▶ Data segment:
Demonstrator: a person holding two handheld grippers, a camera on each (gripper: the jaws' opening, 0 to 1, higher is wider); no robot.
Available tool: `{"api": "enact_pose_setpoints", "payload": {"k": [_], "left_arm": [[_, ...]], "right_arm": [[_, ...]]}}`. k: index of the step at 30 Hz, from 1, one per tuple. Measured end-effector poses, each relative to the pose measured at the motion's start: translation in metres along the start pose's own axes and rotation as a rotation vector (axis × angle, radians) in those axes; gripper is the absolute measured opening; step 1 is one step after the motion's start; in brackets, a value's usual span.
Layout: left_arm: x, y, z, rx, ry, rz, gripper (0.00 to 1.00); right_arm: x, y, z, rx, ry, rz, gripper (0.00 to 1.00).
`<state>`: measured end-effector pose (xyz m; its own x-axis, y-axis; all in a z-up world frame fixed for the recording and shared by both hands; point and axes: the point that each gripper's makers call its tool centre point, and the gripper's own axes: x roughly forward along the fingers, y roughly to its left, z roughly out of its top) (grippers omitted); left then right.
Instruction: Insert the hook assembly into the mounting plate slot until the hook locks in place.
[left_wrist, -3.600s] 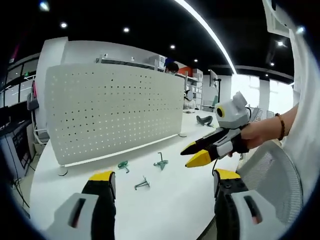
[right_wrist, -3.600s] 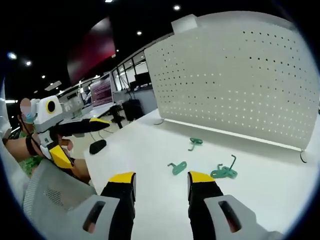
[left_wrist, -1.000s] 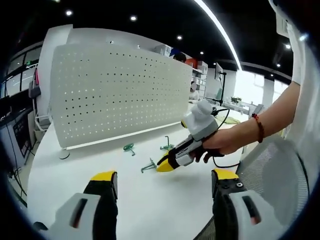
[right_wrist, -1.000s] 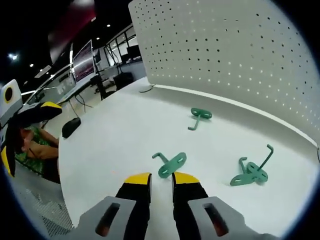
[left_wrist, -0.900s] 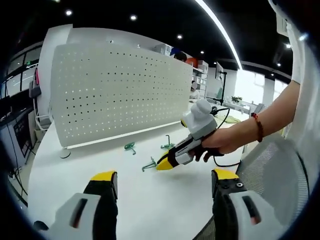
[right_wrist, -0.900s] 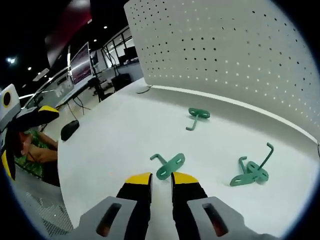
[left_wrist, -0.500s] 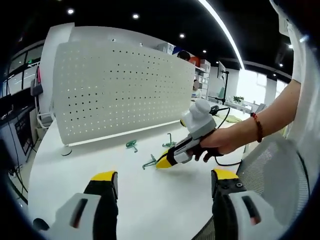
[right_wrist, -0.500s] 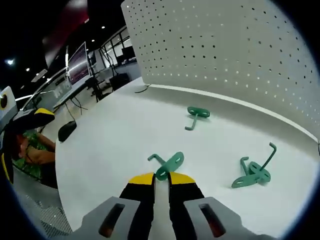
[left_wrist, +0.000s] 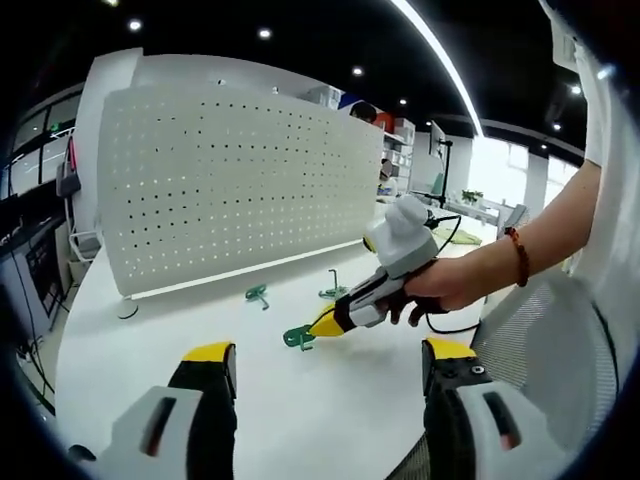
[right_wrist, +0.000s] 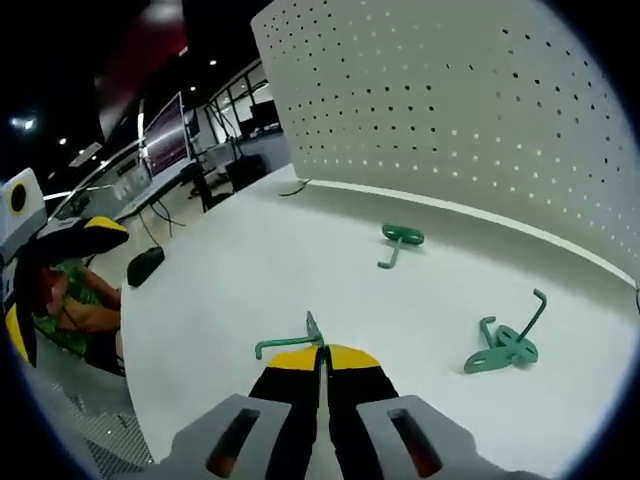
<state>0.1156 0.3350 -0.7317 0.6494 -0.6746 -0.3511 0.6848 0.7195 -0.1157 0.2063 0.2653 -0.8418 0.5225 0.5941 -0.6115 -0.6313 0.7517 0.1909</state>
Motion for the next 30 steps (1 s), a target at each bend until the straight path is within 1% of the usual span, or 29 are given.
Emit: {"api": "enact_pose_setpoints", "payload": {"k": [1, 4, 6, 9, 12, 13, 15, 19, 22, 24, 27, 29, 30], "left_arm": [[0.0, -0.001, 0.0, 0.002, 0.001, -0.001, 0.78], [0.0, -0.003, 0.004, 0.005, -0.007, -0.004, 0.78], [-0.001, -0.004, 0.003, 0.007, -0.007, -0.002, 0.78], [-0.001, -0.005, 0.001, 0.013, 0.001, -0.003, 0.77], [-0.002, -0.007, 0.0, 0.027, 0.006, -0.005, 0.76], [-0.002, -0.008, 0.0, 0.033, 0.006, -0.006, 0.75], [-0.001, -0.009, 0.0, 0.043, 0.012, -0.009, 0.75], [0.002, -0.014, 0.002, 0.077, 0.024, -0.024, 0.72], [0.004, -0.016, 0.001, 0.116, 0.038, -0.031, 0.7], [0.004, -0.016, 0.004, 0.14, 0.027, -0.025, 0.68], [0.004, -0.018, 0.008, 0.145, 0.019, -0.03, 0.66], [0.004, -0.019, 0.007, 0.166, 0.034, -0.032, 0.64], [0.004, -0.019, 0.006, 0.186, 0.045, -0.029, 0.62]], "right_arm": [[0.001, 0.002, -0.002, 0.005, 0.01, 0.006, 0.0], [-0.001, 0.002, -0.002, 0.003, 0.0, 0.003, 0.0], [-0.003, 0.004, -0.003, 0.017, 0.006, 0.014, 0.0], [-0.005, 0.006, -0.002, 0.013, 0.01, 0.014, 0.0], [-0.01, 0.007, -0.001, 0.033, 0.006, 0.015, 0.0], [-0.012, 0.01, 0.001, 0.057, -0.001, 0.028, 0.0], [-0.016, 0.012, 0.004, 0.064, -0.006, 0.031, 0.0], [-0.025, 0.018, 0.01, 0.059, -0.025, 0.041, 0.0], [-0.032, 0.023, 0.014, 0.073, -0.044, 0.057, 0.0], [-0.035, 0.025, 0.015, 0.077, -0.037, 0.066, 0.0], [-0.04, 0.026, 0.017, 0.08, -0.044, 0.07, 0.0], [-0.043, 0.026, 0.018, 0.091, -0.045, 0.071, 0.0], [-0.046, 0.027, 0.016, 0.107, -0.035, 0.072, 0.0]]}}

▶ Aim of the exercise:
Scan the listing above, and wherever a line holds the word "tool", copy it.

▶ Result for this task:
Available tool: `{"api": "enact_pose_setpoints", "payload": {"k": [_], "left_arm": [[_, ...]], "right_arm": [[_, ...]]}}`. k: index of the step at 30 Hz, from 1, one per tuple. Measured end-effector poses, each relative to the pose measured at the motion's start: translation in metres along the start pose's own axes and rotation as a rotation vector (axis × angle, radians) in those axes; gripper is the absolute measured opening; step 1 is one step after the motion's start; in brackets, a value's usual span.
`<state>`: measured end-effector pose (xyz m; its own x-axis, y-axis; all in a z-up world frame fixed for the recording and shared by both hands; point and axes: the point that each gripper's makers call its tool centre point, and the gripper's own axes: x roughly forward along the fingers, y roughly to its left, z roughly out of its top) (grippers omitted); left then right.

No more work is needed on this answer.